SEN (Special / Specific Educational Needs) Experience
Aspergers, autism / ASD, dyslexia, dyspraxia, dyscalculia, cystic fibrosis, cerebral palsy, alpha mannosidosis, foetal alcohol syndrome, ADHD, anxiety, PTSD / CPTSD, learning difficulties and disability, bi-lateral co-ordination problems, pathological demand avoidance (PDA), muscle weakness and physical disability.
The areas I cover in Nottingham vary based on my current availability but include Stapleford, Beeston, Toton, Chilwell, Long Eaton, Wollaton, Bramcote, Sandiacre, Trowell, Draycott, Breaston, Attenborough, Borrowash, Aspley, Strelley, Bilborough and Ilkeston. Nottingham postcodes mainly covered for driving lessons include NG8, NG9 and NG10. Please note I only teach automatic driving lessons but can provide manual recommendations.
For more details visit my contact me page.
Driving is an essential skill nowadays so it is important to find a way for the pupil to become a safe driver, not to abandon them because they are struggling or difficult to teach.
Despite 7 years specialising in SEN it still feels new to me and will be for many years to come but my diary is filled with pupils with dyslexia, dyspraxia, ADHD / ADD, autism, Aspergers, anxiety, PTSD, brain tumours, genetic conditions and various other learning difficulties and additional needs. It requires understanding, patience and determination. It should be as fun as possible because enjoyment promotes learning. I continue to study regarding various learning difficulties and special needs and continuously attend courses but of most value to me is the practical experience I gain from teaching such diverse and wonderful pupils. If you want to chat feel free to ring me.
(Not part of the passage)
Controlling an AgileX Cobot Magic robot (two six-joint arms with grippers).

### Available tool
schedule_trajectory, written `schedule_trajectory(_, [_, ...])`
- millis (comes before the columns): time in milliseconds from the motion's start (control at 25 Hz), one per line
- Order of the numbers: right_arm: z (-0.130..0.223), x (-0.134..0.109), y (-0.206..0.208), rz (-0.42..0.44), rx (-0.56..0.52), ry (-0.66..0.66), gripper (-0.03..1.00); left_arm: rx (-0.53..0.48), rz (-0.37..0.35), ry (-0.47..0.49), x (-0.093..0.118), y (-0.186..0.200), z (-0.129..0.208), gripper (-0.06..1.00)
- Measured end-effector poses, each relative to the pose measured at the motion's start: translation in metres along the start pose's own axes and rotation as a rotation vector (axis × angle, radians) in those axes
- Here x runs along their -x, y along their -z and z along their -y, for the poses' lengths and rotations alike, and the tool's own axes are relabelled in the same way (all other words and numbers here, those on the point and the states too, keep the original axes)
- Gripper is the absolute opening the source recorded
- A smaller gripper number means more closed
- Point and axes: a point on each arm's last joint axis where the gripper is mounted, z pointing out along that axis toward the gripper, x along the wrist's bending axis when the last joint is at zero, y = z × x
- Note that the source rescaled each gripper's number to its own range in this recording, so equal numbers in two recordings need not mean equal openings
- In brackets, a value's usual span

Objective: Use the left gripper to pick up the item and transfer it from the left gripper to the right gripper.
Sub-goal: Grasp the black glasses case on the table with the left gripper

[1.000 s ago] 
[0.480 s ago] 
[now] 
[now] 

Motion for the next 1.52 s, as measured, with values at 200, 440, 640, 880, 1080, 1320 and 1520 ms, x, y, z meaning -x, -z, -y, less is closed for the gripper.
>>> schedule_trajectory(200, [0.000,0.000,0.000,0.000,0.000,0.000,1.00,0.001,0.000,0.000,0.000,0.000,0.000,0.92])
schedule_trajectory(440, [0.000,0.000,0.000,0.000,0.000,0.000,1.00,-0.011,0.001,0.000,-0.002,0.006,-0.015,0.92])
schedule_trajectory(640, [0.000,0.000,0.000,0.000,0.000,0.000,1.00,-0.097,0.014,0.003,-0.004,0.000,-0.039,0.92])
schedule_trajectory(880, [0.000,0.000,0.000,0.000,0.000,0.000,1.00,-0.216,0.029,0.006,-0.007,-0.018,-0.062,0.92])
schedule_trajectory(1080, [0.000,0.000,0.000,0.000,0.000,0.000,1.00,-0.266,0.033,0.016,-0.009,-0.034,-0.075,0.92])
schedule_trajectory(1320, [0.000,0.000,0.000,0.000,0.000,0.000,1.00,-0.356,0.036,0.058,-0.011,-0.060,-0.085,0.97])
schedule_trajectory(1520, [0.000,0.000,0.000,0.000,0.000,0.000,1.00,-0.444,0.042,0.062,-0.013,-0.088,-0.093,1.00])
If you can’t get hold of me it just means I’m teaching. Leave me a message and I will get back to you.
Rob Cooling ADI
(Driving Instructor in Nottingham)
Sometimes a condition may have potential benefits to the learning process (dyslexia) whereas others may hinder the development (dyspraxia). It can be positive to acknowledge and harness any advantages that certain neurological conditions bring to driving, whilst finding creative and interactive solutions or supports to any complications.
Having gained some practical experience with pupils who had known or hidden difficulties I studied various books and articles on special and specific needs. Most notably I read John Browns ‘Driving Includes U’ series of books from which I learnt a lot. Following various forum debates and a course I attended I decided this was the aspect of driving tuition I was most interested in as it gave me a real challenge, not to mention the huge sense of achievement when it all begins to come together! 7 years on I've gained a lot of experience and continue to intensively study and research to expand my own knowledge.
It’s important not to label people and fit them into a box, just because one person is autistic doesn’t mean they’ll learn the same as another person with autism / ASD. The teacher doesn’t necessarily need to know the issue (although it can help), they need to be creative, compassionate and patient in finding a learning style which works for their pupil. The course and teaching will need to be adjusted to suit the pupils needs, often presented in bite size chunks and an overall patient acceptance that it might take significantly longer to achieve the goals. Sometimes a 'big picture' approach is suitable (presenting driving as a whole and then filling in the gaps) whilst other times a more systematic and structured approach is relevant.
It’s important to understand that each individual learns differently. Applying the same teaching technique to everyone doesn’t work. The teacher needs to be creative in finding a teaching or coaching method that works for the individual pupil (client centred learning).
I began to take an interest in more diverse pupils in 2011. I started actively taking on individuals who had known learning difficulties, were highly unconfident or who had previously struggled with learning to drive and were keen to try again. I found myself learning so much from these pupils as they taught me how they learnt best, challenging me to adapt my own teaching techniques. Some of these pupils previously had bad experiences learning to drive, a few having been told by past instructors or family members that they simply “didn’t have what it takes”.
The problem is often not the pupil, it may be the teacher who doesn’t understand the pupil and who’s standardised ‘one size fits all’ techniques are failing. This leads to frustration and ultimately the pupil being abandoned.
The challenge for the driving instructor is to allow the pupil to work to their personal strengths and to a pace suitable for the learner. Driving is a vast skill incorporating within it many skills (physical co-ordination, memory skills, information processing, awareness and planning, judgement, imagination etc....). Those with learning difficulties and special needs may find that problems arise as driving tends to bring out any known or hidden issues and this leads to frustration, especially if they feel compared to friends and family who got through the process relatively trouble free.